#### WHAT YOU HAVE TO DO
Scan the records for the word "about". Return each line where it is found.

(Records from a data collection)
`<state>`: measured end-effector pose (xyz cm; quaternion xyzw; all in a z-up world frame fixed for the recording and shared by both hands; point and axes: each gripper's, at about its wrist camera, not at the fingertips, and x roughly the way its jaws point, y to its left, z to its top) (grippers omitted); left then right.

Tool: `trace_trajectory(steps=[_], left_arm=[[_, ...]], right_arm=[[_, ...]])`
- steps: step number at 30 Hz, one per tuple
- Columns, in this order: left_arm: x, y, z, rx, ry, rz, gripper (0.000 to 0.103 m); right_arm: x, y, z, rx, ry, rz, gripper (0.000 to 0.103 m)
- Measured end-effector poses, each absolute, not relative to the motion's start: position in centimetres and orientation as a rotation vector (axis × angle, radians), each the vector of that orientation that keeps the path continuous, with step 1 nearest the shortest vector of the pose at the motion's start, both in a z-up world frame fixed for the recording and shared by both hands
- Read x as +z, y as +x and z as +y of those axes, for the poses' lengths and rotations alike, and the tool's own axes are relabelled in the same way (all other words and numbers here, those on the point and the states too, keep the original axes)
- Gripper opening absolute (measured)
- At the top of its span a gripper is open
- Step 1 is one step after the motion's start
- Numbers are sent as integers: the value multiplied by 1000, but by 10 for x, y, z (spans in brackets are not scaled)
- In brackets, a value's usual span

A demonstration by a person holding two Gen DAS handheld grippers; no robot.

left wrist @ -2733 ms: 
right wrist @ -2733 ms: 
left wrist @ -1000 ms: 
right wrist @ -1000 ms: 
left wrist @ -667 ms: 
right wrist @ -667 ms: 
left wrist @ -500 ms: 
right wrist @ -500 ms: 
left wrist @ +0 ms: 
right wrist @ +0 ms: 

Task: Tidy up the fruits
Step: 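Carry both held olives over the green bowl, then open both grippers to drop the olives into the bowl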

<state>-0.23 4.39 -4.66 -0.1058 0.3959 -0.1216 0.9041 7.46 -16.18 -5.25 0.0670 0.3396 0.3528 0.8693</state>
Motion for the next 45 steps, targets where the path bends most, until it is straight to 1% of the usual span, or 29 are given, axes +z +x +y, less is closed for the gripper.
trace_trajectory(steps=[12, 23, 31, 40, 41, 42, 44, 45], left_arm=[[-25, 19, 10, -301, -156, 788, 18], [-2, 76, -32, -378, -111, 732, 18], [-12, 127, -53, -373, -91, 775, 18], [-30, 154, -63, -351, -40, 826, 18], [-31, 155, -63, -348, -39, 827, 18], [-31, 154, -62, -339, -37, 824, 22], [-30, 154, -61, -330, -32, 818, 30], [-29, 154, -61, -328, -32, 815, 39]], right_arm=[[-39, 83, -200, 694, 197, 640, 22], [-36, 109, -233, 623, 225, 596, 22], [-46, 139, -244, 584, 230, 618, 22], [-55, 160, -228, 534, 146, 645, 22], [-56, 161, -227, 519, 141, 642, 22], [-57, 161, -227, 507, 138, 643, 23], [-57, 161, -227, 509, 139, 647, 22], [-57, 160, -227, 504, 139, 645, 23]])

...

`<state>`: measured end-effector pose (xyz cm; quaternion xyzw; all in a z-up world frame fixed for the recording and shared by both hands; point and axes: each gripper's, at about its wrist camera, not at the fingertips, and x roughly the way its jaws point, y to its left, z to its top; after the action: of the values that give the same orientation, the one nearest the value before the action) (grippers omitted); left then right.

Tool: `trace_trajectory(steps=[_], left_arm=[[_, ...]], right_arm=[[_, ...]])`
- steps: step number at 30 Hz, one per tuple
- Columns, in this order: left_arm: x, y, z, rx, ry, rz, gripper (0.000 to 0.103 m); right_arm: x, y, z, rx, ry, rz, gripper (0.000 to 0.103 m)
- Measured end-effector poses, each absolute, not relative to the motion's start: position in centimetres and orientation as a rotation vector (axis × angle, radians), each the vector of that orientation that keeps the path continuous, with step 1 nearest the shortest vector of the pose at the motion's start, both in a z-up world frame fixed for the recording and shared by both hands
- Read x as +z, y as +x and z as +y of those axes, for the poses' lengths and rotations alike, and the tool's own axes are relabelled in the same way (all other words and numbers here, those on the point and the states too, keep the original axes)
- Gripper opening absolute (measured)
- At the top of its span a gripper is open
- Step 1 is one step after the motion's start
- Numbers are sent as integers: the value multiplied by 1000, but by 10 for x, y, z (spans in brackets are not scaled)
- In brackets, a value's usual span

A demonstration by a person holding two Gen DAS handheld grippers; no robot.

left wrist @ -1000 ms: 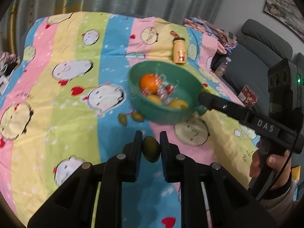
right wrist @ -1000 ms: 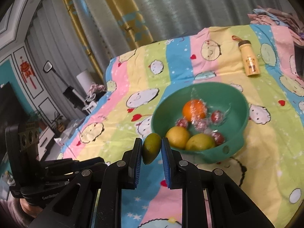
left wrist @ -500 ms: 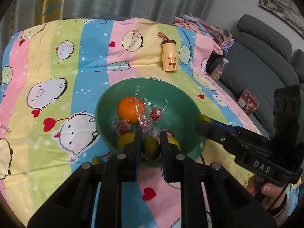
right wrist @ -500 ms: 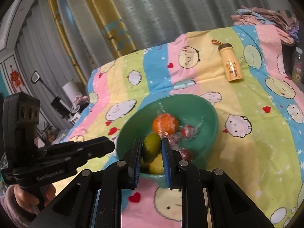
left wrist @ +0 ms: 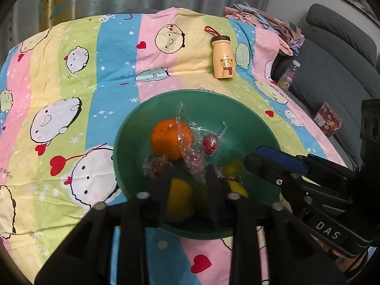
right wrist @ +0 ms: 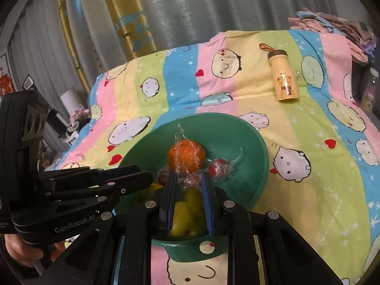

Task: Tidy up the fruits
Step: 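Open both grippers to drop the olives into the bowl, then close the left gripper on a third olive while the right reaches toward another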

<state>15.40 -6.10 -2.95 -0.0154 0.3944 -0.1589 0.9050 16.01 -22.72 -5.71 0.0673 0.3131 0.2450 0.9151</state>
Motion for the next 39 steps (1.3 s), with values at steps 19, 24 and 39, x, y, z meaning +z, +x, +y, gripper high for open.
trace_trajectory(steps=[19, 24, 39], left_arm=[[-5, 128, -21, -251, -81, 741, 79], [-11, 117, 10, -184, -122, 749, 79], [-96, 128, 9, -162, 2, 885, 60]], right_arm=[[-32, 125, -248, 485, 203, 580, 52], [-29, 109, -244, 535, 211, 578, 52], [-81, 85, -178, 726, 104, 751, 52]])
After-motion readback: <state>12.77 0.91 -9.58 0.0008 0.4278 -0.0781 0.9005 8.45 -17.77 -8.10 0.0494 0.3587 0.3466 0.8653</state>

#### EXERCISE ANSWER
`<state>`: measured end-effector pose (xyz cm; quaternion xyzw; all in a z-up world frame fixed for the recording and shared by both hands; point and axes: each gripper's, at about its wrist camera, not at the fingertips, and x roughly the way its jaws point, y to its left, z to its top) (grippers omitted); left then right.
`<state>`: measured end-effector pose (xyz cm; quaternion xyzw; all in a z-up world frame fixed for the recording and shared by both hands; point and axes: each gripper's, at about its wrist camera, not at the fingertips, and x roughly the way its jaws point, y to its left, z to its top; after the action: of the values that give the same orientation, the one nearest the value before the action) (grippers omitted); left then right.

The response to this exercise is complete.